Conklin answered with jargon about “always-stop controls.”
Those are undoubtedly correct and relevant answers, but in this moment, not answering might have been even better. But it didn’t matter — people weren’t listening anymore. Everyone was turned in their seats to console the woman.
The next speaker was a blind woman who explained that due to problems with sidewalks and crosswalks, she can no longer navigate to her bus.
That pulled at the heartstrings, too. Conklin asked her for more information so he could look into it.
OK, solid response.
Next was a mother whose child was hit by a car on her cul-de-sac — she wanted to know why promised changes on her street were stalled. The officials promised to look into it.
Then came a man who witnessed a child struck and killed — why hadn’t changes happened in that neighborhood? Conklin explained that area is not a “Tier 1 priority.”
At this point, every communications-consultant instinct I have was telling me to get up, pull the fire alarm, and evacuate the building: “Tier 1 priority” should never exist in response to “child struck and killed.”
Simple as that. It is a null response.
A vision-impaired man then spoke about how he also has trouble with crosswalks and buses. When he urged officials to make the transportation system workable, he added, “Because disabled people can’t afford ride-shares everywhere!”

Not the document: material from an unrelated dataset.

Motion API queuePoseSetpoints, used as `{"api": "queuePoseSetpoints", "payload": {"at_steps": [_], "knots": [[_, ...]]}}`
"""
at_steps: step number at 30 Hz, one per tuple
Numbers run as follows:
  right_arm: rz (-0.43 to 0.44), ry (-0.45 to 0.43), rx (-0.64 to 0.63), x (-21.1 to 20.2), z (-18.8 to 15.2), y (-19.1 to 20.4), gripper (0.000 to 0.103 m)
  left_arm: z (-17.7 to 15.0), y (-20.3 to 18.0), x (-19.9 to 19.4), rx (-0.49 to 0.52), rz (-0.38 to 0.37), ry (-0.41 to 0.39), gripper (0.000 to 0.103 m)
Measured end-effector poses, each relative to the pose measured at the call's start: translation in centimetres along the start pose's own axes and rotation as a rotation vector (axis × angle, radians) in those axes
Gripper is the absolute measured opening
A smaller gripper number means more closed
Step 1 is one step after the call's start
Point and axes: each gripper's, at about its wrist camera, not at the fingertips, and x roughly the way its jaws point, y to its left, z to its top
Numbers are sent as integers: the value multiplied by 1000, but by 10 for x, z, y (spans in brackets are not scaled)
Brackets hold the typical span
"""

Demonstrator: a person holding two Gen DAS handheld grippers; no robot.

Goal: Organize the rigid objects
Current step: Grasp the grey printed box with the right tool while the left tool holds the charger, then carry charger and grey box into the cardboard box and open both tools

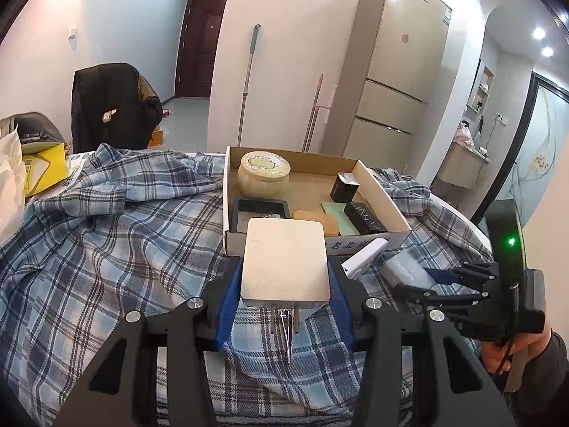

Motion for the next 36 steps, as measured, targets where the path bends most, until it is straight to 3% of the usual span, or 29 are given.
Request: {"api": "queuePoseSetpoints", "payload": {"at_steps": [6, 10, 13, 24, 31, 36], "knots": [[-46, -131, -31, -23, 3, 8, 46, 0, -4, -3, 17, 3, -13, 49], [-189, -268, -25, -41, 5, 9, 46, 1, -2, -3, 6, 5, -10, 49], [-199, -342, -4, -54, 6, 6, 46, 1, 0, -4, 0, 4, -13, 49], [-190, -342, 30, -60, 8, 0, 46, 8, -4, -20, 12, 32, -63, 49], [-107, -347, 90, -92, 34, -1, 46, 44, -8, -30, 26, 43, -76, 49], [-124, -382, 92, -107, 66, 3, 46, 77, -8, -9, 49, 20, -31, 49]]}}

By now, people were calling out from the audience in support. The dam was leaking.
After a few calmer questions, we heard from a blind woman who had been hit by a car. That was bad enough, but her bigger issue was that the Braille signs at Woodmont and Bethesda Avenue in downtown Bethesda are mounted backwards and upside-down. They literally send people down the wrong road in the opposite direction.
That is a textbook example of how not communicating can sometimes be more helpful than communicating badly. Painfully bad.
Conklin and McBain did many things right: they stayed calm, they gave clear answers, and they explained their topics precisely. But by not honoring the emotions more, they missed an opportunity to keep concerned citizens from turning into angry opponents.
People sometimes wonder why speed limits are dropping and bike lanes are expanding. The answer is that no one is advocating for cars. Instead, officials are hearing devastating stories like these and reacting to them — not in the moment, but, consistently, through policy.
Quite a way to spend Saturday morning.





One of your best! Insights without anger, but still made me angry- at their lack of sympathy and solutions.